In 1904, Torao Yamaha produced the first
domestically manufactured bus, which was powered by a steam engine. In
1907, Komanosuke Uchiyama produced the Takuri, the first entirely
Japanese-made gasoline engine car. The Kunisue Automobile Works built
the Kunisue in 1910, and the following year manufactured the Tokyo in
cooperation with Tokyo Motor Vehicles Ltd. In 1911, Kwaishinsha Motorcar
Works was established and later began manufacturing a car called the
DAT. In 1920, Jitsuyo Jidosha Seizo Co., founded by William R. Gorham,
began building the Gorham and later the Lila.

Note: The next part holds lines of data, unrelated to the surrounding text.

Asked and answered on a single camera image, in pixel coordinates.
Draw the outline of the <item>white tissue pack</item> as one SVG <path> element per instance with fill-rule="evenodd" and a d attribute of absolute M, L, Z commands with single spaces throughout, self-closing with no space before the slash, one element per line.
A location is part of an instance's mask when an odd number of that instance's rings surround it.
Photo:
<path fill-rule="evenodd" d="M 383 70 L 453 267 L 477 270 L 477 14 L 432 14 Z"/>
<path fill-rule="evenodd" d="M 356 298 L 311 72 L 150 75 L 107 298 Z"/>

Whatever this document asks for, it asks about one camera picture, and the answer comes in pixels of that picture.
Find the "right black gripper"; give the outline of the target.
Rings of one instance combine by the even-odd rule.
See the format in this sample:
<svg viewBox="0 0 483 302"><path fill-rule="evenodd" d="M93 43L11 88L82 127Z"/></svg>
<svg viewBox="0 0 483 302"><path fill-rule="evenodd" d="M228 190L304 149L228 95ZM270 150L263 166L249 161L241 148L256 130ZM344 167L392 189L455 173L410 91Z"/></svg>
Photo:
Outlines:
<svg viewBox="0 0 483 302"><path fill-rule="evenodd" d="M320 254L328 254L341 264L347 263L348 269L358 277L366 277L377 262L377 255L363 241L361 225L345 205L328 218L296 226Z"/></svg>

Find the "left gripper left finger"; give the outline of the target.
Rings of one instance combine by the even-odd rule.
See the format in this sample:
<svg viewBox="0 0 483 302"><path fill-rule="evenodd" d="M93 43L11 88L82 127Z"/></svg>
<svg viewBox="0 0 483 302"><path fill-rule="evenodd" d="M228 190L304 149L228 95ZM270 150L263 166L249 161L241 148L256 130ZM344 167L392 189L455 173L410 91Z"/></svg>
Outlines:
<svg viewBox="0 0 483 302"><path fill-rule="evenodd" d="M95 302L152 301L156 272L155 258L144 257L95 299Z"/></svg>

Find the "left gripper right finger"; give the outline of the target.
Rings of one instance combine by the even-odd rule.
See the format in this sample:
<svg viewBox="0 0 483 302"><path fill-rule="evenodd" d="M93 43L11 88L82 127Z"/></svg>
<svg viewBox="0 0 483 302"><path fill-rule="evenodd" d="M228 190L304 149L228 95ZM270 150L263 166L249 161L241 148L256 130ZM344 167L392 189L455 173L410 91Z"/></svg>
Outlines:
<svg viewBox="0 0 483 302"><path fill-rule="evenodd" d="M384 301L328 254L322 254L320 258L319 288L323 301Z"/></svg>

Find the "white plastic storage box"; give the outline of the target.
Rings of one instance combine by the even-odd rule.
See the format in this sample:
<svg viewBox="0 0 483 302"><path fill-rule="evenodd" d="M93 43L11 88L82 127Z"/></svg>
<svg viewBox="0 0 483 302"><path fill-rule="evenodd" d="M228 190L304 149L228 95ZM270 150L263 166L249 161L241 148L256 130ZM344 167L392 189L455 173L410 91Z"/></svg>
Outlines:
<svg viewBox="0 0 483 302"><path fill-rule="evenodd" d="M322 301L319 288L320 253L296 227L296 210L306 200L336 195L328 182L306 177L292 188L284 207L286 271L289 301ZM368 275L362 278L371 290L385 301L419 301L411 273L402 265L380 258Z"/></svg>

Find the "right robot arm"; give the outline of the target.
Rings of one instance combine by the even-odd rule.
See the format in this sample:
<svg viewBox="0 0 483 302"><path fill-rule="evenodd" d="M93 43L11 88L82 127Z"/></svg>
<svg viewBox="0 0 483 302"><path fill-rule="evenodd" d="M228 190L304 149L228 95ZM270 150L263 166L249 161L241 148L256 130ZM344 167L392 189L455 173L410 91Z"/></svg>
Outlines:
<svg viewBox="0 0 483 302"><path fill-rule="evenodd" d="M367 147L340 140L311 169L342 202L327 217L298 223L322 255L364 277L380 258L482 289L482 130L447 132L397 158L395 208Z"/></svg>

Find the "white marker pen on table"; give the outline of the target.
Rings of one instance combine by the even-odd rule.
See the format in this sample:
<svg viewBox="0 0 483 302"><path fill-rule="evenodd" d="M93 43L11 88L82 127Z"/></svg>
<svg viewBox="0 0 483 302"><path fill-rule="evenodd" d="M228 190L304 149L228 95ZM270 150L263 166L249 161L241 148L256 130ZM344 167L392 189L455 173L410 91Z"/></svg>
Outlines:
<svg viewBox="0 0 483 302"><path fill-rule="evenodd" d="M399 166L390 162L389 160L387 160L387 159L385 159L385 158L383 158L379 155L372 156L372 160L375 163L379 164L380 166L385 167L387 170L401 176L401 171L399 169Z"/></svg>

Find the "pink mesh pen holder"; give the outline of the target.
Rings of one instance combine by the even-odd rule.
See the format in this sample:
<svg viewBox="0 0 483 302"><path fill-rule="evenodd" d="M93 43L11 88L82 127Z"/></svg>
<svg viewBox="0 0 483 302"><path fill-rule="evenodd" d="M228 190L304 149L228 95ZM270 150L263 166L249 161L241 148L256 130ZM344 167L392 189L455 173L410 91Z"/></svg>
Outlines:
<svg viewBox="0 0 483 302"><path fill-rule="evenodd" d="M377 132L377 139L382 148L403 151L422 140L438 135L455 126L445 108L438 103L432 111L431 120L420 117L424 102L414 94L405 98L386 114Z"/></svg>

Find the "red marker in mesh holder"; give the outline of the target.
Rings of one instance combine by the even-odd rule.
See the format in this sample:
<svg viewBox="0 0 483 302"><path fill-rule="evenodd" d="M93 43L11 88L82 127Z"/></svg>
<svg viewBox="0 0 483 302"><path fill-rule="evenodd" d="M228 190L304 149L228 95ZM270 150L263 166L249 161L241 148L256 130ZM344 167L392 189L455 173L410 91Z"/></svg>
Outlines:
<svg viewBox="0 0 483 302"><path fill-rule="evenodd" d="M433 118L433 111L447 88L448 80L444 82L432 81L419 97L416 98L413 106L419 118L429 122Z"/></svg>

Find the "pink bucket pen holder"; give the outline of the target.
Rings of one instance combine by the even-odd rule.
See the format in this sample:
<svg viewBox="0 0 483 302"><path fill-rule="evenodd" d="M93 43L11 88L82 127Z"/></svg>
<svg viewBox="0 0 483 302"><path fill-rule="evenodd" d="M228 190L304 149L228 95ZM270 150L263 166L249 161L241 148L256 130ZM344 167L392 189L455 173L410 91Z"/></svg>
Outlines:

The company merged with
Kwaishinsha in 1926 to form the DAT Automobile Manufacturing Co. (later
to evolve into Nissan Motors). From 1924 to 1927, Hakuyosha Ironworks
Ltd. built the Otomo. Toyota, a textile manufacturer, began building
cars in 1936.[2] Most early vehicles, however, were trucks produced
under military subsidy.
Cars built in Japan before World War II tended to be based on European
or American models. The 1917 Mitsubishi Model A was based on the Fiat
A3-3 design. (This model was considered to be the first mass-produced
car in Japan, with 22 units produced.) In the 1930s, Nissan Motors' cars
were based on the Austin 7 and Graham-Paige designs, while the Toyota
AA model was based on the Chrysler Airflow. Ohta built cars in the 1930s
based on Ford models, while Chiyoda built a car resembling a 1935
Pontiac, and Sumida built a car similar to a LaSalle.

The Ford Motor Company of Japan was established in 1925 and a production
plant was set up in Yokohama. General Motors established operations in
Osaka in 1927. Chrysler also came to Japan and set up Kyoritsu Motors.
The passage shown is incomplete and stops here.